**YOUR INSTRUCTIONS**: Find the lines below in which the string "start" occurs. Copy each one.

**EXERCISE DATA**:
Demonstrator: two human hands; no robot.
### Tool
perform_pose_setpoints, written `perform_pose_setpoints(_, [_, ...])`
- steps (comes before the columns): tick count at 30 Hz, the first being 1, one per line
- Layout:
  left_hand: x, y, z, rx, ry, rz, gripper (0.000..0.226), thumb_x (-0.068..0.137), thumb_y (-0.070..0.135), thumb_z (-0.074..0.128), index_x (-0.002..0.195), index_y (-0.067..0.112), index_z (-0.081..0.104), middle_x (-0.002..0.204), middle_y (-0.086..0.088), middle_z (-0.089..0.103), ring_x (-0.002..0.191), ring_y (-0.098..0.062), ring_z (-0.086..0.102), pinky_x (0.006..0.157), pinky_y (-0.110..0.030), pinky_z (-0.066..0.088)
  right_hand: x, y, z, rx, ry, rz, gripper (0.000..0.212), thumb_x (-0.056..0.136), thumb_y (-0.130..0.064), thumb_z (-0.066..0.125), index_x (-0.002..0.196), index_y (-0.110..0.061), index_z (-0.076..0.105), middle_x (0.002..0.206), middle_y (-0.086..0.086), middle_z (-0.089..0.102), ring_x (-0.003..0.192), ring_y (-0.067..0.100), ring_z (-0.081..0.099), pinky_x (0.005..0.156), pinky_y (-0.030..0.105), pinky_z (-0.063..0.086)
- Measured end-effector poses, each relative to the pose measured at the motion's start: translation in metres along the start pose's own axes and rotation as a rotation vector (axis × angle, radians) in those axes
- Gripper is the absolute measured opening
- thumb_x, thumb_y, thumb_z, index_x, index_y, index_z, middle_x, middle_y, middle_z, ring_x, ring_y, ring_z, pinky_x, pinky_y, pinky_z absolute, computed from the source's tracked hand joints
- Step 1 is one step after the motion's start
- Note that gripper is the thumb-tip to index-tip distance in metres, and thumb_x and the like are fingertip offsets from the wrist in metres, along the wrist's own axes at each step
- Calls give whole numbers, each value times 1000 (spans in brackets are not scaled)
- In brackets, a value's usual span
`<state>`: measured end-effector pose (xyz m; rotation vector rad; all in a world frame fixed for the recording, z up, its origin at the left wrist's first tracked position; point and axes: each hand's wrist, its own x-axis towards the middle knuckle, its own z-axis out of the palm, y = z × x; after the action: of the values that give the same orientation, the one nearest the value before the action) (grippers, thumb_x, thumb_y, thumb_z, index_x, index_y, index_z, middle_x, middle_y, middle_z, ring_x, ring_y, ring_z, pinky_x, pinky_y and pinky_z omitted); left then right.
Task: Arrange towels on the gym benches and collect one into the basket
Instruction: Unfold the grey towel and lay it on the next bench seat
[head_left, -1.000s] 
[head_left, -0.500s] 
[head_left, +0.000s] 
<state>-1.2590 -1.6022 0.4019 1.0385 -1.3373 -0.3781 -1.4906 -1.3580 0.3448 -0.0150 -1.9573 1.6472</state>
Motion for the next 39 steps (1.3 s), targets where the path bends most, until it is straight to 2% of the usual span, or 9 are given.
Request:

**PROBLEM SOLUTION**:
- Measured end-effector poses, each relative to the pose measured at the motion's start: translation in metres along the start pose's own axes and rotation as a rotation vector (axis × angle, radians) in those axes
- Step 1 is one step after the motion's start

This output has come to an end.